== Work to complete ==
If a line in the entries below includes "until", show that line.

== Data records ==
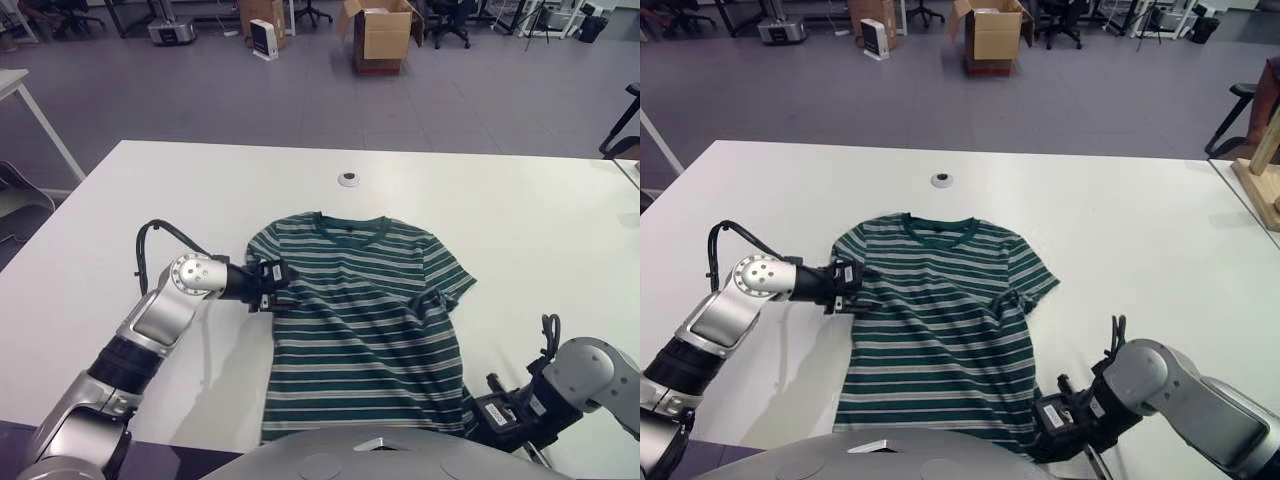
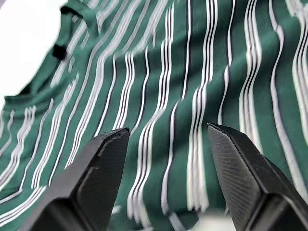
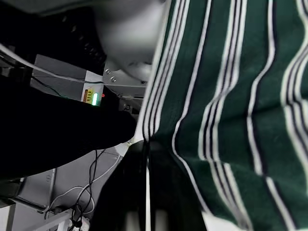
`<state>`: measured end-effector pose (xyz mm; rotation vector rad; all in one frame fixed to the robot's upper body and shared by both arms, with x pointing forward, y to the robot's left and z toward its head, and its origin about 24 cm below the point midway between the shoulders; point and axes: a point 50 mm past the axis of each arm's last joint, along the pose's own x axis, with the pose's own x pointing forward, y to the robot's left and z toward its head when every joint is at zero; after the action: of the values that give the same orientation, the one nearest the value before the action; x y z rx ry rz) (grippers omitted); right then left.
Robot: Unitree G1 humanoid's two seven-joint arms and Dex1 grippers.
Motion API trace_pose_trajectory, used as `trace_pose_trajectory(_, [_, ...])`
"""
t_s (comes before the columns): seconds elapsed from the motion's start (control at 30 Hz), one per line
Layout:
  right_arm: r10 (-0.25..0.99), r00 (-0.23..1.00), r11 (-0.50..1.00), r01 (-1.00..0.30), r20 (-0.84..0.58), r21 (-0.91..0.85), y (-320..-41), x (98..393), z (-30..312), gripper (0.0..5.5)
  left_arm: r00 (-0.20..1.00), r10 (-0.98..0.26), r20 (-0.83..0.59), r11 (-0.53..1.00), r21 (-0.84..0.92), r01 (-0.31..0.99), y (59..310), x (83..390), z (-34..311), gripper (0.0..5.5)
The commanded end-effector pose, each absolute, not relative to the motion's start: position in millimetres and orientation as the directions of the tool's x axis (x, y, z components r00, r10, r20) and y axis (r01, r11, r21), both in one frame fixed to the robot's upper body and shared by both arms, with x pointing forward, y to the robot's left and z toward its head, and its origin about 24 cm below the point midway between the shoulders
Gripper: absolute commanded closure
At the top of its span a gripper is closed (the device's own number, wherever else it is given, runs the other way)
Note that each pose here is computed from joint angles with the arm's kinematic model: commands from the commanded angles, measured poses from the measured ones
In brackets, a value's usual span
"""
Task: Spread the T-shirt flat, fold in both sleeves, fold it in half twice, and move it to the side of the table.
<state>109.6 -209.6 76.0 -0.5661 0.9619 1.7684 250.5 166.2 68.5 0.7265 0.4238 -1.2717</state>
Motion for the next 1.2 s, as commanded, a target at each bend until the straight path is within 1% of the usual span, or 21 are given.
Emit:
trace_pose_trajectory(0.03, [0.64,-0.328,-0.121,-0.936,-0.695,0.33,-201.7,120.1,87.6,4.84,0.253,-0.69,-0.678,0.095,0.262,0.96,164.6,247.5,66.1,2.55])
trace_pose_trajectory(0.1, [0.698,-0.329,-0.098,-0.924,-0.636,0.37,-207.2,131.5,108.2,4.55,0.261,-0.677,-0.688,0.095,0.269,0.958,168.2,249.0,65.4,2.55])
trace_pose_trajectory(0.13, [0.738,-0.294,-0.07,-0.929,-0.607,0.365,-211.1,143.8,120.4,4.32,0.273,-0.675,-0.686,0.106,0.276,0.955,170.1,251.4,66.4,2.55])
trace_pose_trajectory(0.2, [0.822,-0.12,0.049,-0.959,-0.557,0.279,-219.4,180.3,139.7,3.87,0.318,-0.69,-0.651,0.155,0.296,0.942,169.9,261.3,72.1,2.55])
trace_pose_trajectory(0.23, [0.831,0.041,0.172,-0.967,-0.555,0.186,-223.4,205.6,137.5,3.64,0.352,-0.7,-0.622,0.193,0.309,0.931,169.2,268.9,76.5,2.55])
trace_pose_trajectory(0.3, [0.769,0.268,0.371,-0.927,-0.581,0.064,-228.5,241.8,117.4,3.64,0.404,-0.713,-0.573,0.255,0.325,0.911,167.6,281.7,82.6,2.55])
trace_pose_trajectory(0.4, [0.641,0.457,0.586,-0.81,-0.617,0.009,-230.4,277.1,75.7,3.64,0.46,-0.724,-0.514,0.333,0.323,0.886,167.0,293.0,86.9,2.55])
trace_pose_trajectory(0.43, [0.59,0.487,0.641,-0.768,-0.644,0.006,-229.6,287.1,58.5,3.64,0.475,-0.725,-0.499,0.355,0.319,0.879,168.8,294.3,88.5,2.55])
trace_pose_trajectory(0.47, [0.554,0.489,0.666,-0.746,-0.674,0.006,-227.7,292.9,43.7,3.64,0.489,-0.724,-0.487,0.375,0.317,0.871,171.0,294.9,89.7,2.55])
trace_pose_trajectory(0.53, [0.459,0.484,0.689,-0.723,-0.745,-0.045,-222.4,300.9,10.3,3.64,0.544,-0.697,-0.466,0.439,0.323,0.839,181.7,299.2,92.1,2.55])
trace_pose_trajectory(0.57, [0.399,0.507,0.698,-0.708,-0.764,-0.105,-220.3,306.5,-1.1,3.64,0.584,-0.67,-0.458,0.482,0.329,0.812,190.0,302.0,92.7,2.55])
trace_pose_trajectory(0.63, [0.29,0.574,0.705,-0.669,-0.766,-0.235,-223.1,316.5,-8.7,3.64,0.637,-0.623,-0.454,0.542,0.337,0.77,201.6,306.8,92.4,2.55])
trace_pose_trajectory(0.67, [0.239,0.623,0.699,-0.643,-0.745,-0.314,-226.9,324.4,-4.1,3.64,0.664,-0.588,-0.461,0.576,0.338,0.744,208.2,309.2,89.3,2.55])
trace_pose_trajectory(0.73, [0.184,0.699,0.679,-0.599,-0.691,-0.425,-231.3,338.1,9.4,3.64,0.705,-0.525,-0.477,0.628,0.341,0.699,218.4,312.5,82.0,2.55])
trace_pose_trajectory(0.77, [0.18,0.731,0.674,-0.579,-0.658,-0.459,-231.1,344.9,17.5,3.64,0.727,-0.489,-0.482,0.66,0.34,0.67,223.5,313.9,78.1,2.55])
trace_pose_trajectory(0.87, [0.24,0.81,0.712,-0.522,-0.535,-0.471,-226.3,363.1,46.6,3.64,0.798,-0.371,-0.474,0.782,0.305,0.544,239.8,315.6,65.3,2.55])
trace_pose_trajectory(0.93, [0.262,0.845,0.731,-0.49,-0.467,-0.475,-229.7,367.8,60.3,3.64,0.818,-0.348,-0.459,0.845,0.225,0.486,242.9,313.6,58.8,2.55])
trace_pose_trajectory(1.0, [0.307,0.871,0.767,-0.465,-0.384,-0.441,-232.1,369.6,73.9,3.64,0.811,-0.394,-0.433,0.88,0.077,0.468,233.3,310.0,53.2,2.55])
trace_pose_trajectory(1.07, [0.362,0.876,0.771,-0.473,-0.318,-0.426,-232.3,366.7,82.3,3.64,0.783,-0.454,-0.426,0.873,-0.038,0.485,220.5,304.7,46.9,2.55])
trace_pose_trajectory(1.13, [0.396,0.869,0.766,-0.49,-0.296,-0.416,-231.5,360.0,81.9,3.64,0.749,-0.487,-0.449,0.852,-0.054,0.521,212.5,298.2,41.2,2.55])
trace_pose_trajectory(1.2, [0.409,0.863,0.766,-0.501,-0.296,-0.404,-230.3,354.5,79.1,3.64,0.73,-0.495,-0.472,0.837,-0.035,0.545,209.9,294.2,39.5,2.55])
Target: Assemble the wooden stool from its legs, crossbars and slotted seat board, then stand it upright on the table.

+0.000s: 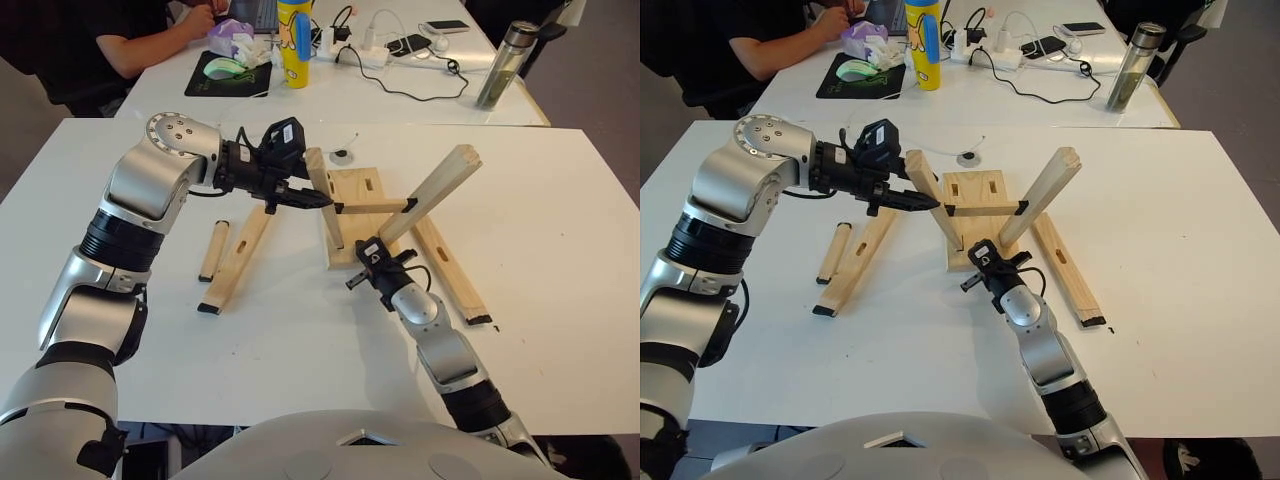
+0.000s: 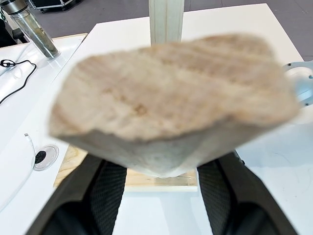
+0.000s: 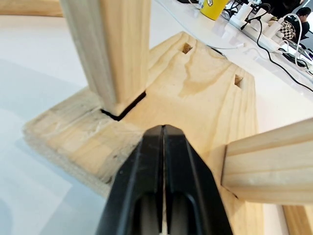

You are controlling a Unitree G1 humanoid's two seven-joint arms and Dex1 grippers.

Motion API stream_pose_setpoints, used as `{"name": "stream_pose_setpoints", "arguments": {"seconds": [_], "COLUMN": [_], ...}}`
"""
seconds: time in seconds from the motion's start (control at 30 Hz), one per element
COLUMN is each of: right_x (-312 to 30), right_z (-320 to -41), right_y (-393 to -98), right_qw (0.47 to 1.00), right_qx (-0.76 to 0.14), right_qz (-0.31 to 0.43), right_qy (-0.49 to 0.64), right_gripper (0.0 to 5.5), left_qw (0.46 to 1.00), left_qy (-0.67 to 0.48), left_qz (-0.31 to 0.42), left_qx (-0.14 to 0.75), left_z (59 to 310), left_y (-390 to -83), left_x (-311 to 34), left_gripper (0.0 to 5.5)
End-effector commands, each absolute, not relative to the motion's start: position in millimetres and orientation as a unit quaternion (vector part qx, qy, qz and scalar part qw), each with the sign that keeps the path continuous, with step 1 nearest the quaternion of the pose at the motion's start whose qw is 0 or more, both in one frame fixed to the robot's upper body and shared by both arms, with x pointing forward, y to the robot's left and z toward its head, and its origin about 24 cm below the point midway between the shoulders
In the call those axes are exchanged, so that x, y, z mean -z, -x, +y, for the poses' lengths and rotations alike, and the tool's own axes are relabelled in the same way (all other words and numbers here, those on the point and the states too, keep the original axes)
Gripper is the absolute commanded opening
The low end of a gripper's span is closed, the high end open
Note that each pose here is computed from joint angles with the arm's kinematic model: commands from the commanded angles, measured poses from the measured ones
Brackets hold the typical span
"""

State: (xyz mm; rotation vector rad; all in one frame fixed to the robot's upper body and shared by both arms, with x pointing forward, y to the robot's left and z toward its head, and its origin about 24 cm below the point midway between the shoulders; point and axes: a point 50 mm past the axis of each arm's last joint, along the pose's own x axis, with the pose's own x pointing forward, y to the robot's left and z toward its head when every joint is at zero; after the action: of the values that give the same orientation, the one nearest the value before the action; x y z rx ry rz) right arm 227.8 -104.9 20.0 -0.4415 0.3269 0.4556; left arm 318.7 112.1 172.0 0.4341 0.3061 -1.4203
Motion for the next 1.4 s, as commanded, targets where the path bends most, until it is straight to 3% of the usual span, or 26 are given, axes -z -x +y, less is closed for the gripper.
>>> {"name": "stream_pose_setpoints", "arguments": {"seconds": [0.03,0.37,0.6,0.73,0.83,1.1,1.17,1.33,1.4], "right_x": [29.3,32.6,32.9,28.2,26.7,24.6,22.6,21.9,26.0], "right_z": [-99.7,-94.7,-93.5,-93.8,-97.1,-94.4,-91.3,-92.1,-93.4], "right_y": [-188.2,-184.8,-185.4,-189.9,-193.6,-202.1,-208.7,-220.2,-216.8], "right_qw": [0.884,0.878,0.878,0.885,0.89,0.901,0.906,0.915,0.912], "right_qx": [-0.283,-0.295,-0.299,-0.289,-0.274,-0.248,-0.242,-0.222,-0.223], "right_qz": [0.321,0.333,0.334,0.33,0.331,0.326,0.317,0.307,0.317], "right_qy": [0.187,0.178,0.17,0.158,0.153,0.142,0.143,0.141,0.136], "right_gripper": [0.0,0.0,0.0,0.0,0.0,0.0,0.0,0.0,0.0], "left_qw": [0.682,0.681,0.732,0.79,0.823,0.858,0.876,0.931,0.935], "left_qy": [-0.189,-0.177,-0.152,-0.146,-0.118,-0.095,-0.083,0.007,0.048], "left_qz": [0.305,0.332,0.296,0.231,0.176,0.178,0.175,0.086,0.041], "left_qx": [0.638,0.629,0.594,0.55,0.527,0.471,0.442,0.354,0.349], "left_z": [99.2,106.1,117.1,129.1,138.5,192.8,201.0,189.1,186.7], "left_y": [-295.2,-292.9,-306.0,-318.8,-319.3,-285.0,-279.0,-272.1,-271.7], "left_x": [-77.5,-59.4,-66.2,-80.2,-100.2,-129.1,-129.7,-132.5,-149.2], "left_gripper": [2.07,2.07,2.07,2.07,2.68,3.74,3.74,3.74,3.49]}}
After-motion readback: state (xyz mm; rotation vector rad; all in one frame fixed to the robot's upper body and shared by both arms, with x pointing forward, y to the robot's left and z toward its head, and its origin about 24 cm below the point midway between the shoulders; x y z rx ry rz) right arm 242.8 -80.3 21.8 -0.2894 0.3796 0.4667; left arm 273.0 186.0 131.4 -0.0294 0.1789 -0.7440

== Your response ==
Motion for the next 1.2 s, as commanded, a target at each bend until the straight path is within 1% of the usual span, or 21 are given.
Motion for the next 1.4 s, as commanded, targets where the path bends most, until it is straight to 3% of the usual span, or 26 are given, axes -z -x +y, less is closed for the gripper.

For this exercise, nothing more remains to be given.